At this point I was reminded of something Scott Aaronson wrote in his essay ‘Why Philosophers Should Care About Computational Complexity’,

...even if computers were better than humans at factoring large numbers or at solving randomly-generated Sudoku puzzles, humans might still be better at search problems with “higher-level structure” or “semantics,” such as proving Fermat’s Last Theorem or (ironically) designing faster computer algorithms. Indeed, even in limited domains such as puzzle-solving, while computers can examine solutions millions of times faster, humans (for now) are vastly better at noticing global patterns or symmetries in the puzzle that make a solution either trivial or impossible. As an amusing example, consider the Pigeonhole Principle, which says that n+1 pigeons can’t be placed into n holes, with at most one pigeon per hole. It’s not hard to construct a propositional Boolean formula Φ that encodes the Pigeonhole Principle for some fixed value of n (say, 1000). However, if you then feed Φ to current Boolean satisfiability algorithms, they’ll assiduously set to work trying out possibilities: “let’s see, if I put this pigeon here, and that one there … darn, it still doesn’t work!” And they’ll continue trying out possibilities for an exponential number of steps, oblivious to the “global” reason why the goal can never be achieved. Indeed, beginning in the 1980s, the field of proof complexity—a close cousin of computational complexity—has been able to show that large classes of algorithms require exponential time to prove the Pigeonhole Principle and similar propositional tautologies.

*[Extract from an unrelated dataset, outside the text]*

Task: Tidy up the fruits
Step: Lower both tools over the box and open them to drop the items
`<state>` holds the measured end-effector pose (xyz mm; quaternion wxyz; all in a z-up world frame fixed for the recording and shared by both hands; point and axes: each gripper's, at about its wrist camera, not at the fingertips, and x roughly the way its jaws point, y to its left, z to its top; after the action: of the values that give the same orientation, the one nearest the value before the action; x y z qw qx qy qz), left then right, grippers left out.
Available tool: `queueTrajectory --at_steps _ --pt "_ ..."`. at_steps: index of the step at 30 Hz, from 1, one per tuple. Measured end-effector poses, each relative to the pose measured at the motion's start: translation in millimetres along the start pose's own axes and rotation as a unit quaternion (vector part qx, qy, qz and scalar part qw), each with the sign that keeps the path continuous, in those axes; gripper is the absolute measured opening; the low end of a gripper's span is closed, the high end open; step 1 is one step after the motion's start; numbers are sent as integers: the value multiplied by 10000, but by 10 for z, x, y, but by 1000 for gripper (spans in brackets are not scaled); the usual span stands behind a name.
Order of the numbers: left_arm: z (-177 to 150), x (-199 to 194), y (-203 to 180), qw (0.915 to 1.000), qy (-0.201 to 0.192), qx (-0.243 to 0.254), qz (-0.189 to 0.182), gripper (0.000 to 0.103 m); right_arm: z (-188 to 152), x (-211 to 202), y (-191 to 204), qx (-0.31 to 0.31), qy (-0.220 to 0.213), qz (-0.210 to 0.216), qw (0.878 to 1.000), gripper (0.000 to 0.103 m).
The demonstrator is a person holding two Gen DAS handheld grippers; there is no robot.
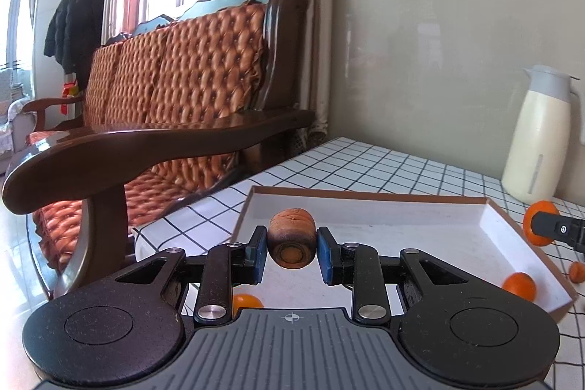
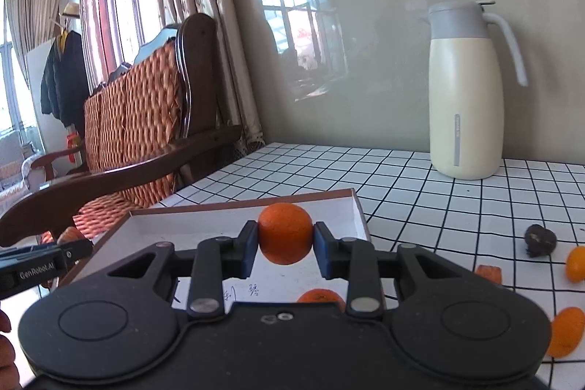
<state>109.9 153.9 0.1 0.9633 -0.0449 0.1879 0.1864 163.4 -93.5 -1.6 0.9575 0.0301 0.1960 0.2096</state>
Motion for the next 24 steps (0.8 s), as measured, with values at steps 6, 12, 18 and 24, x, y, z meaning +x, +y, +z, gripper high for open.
queueTrajectory --at_steps 6,12,18,24 --pt "43 167 10 9999 59 -29 95 29 21 138 -29 36 32 -51 10000 24" --pt "69 402 -40 9981 406 86 459 95 67 136 -10 -57 -452 -420 9981 83" --pt "204 57 -14 9980 -438 -80 451 103 152 -181 -49 39 -1108 -367 9932 93" --pt "215 -186 26 9968 -719 -39 360 103 219 -402 -127 130 -1515 -269 9880 97"
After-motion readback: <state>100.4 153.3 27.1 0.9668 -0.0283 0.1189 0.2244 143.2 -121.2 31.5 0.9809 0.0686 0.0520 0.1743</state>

Again back to the answer on ‘what it is like to have an understanding of very advanced mathematics’. The author writes,

...you are good at modularizing a conceptual space and taking certain calculations or arguments you don’t understand as “black boxes” and considering their implications anyway. You can sometimes make statements you know are true and have good intuition for, without understanding all the details. You can often detect where the delicate or interesting part of something is based on only a very high-level explanation.

Humans are good at ‘zooming out’ to detect global patterns. Humans can jump conceptual gaps by treating them as “black boxes”.

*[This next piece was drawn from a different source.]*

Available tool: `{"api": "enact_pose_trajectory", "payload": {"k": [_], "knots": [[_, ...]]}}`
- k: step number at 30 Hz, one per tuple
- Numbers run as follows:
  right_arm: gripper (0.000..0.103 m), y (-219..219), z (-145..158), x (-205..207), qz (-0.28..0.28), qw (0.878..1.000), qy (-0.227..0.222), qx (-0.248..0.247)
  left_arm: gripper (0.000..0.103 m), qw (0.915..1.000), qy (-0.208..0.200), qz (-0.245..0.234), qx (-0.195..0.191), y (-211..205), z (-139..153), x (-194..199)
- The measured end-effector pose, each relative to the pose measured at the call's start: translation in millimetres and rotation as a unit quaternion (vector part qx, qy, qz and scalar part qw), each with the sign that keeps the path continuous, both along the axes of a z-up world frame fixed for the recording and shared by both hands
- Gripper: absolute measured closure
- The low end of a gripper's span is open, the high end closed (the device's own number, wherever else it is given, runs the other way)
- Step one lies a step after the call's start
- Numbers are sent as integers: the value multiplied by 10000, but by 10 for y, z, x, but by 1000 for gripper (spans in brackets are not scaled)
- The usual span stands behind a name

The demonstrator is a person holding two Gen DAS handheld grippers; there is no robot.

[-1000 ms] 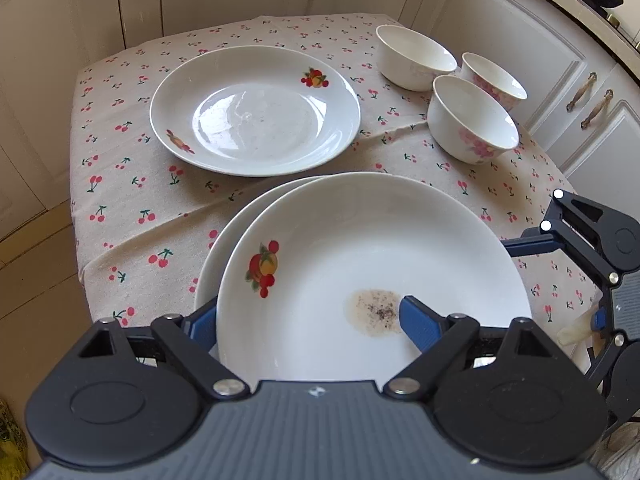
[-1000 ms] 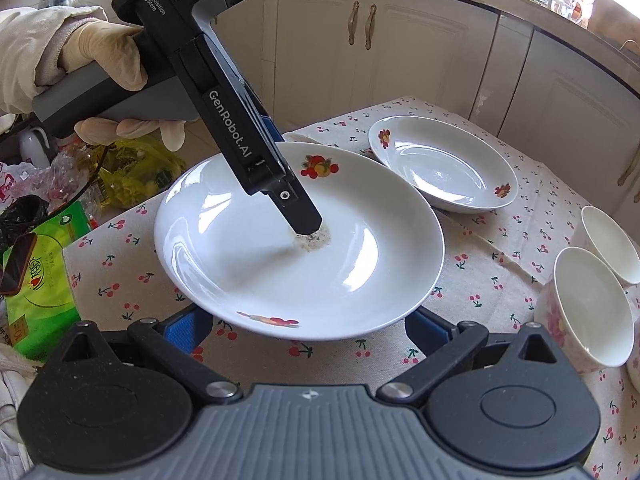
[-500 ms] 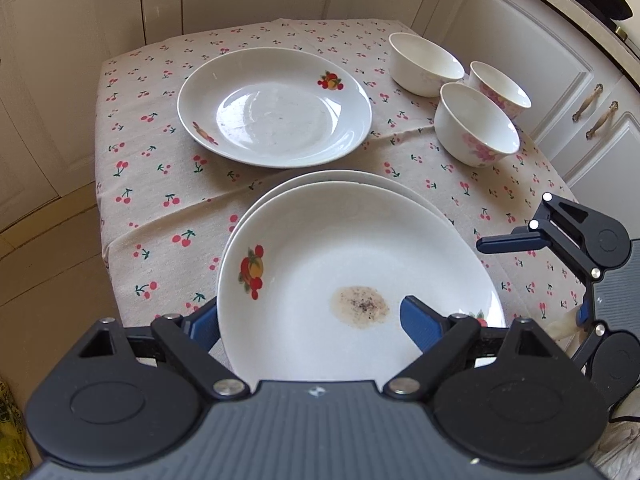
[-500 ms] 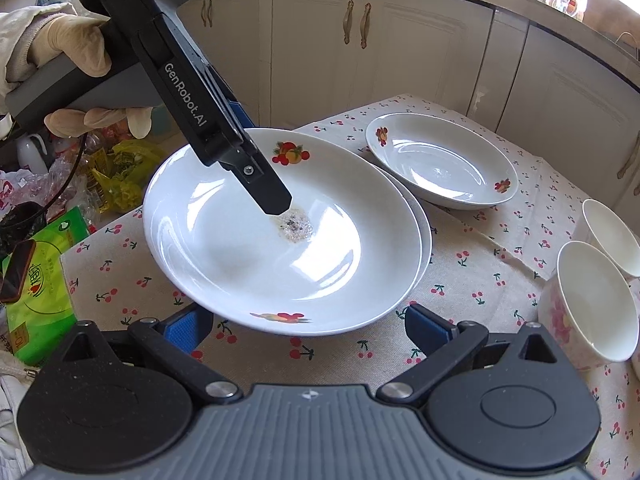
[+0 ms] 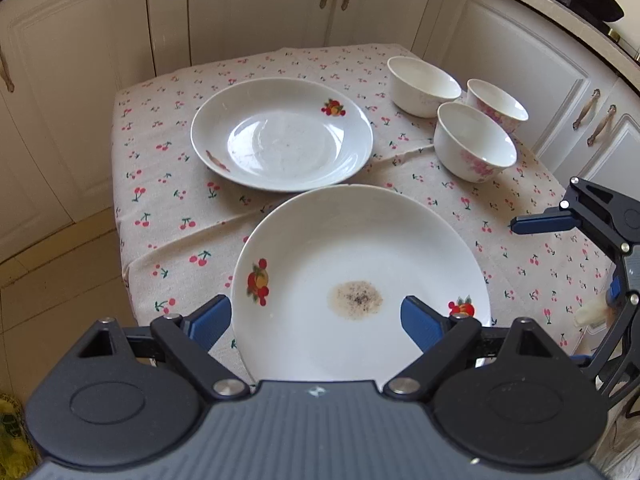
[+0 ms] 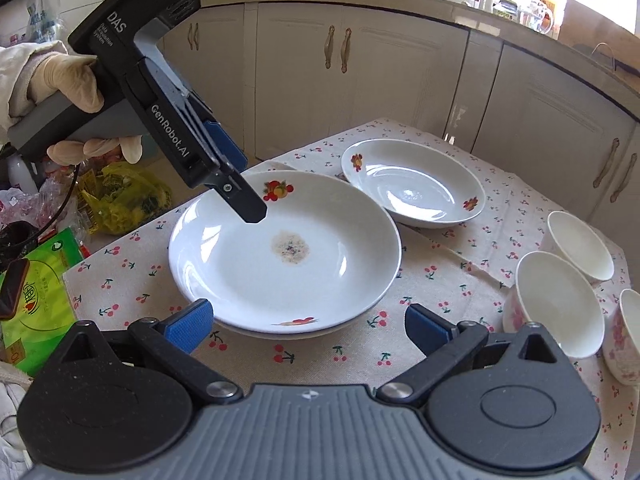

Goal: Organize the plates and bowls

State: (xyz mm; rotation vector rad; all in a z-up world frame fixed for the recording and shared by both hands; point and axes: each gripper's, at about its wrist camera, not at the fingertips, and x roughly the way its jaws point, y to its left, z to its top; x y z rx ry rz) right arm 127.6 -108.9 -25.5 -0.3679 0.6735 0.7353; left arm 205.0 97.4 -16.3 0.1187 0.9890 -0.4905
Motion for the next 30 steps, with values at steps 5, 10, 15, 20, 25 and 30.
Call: {"api": "enact_pose_trajectory", "payload": {"k": [5,10,15,20,25,30], "knots": [[0,-99,132,161,-141,9995,-264,55,11,9994,-334,81,-22,3,96,66],[0,-129,231,469,-181,9988,-454,47,10,9986,-467,214,-80,44,146,313],[0,-105,246,811,-107,9981,-562,-217,10,9980,-543,304,-51,66,145,601],[0,-80,181,1187,-72,9976,-493,-472,10,9980,-485,382,-97,66,77,904],[0,-32,67,1498,20,9966,-247,-786,10,9980,-418,452,-161,61,-16,1194],[0,38,-102,1779,132,9934,214,-1117,10,9975,-281,571,-293,90,-125,1439]]}}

Intuition is a conceptual bird’s-eye view that allows humans to draw inferences from high-level abstractions without having to systematically trace out each step. Intuition is a wormhole. Intuition allows us get from here to there given limited computational resources.

If true, it also explains many of our shortcomings and biases. Intuitions greatest feature is also our biggest flaw.

The introduction of suitable abstractions is our only mental aid to organize and master complexity. — Edsger W. Dijkstra

Our computational limitations make it necessary to take shortcuts and view the world as a simplified model. That heuristic is naturally prone to error and introduces biases. We draw connections without establishing them systematically. We recognize patterns in random noise.

Many of our biases can be seen as a side-effect of making judgments under computational restrictions. A trade off between optimization power and resource use.

It it possible to correct for the shortcomings of intuition other than by refining rationality and becoming aware of our biases? That’s up to how optimization power scales with resources and if there are more efficient algorithms that work under limited resources.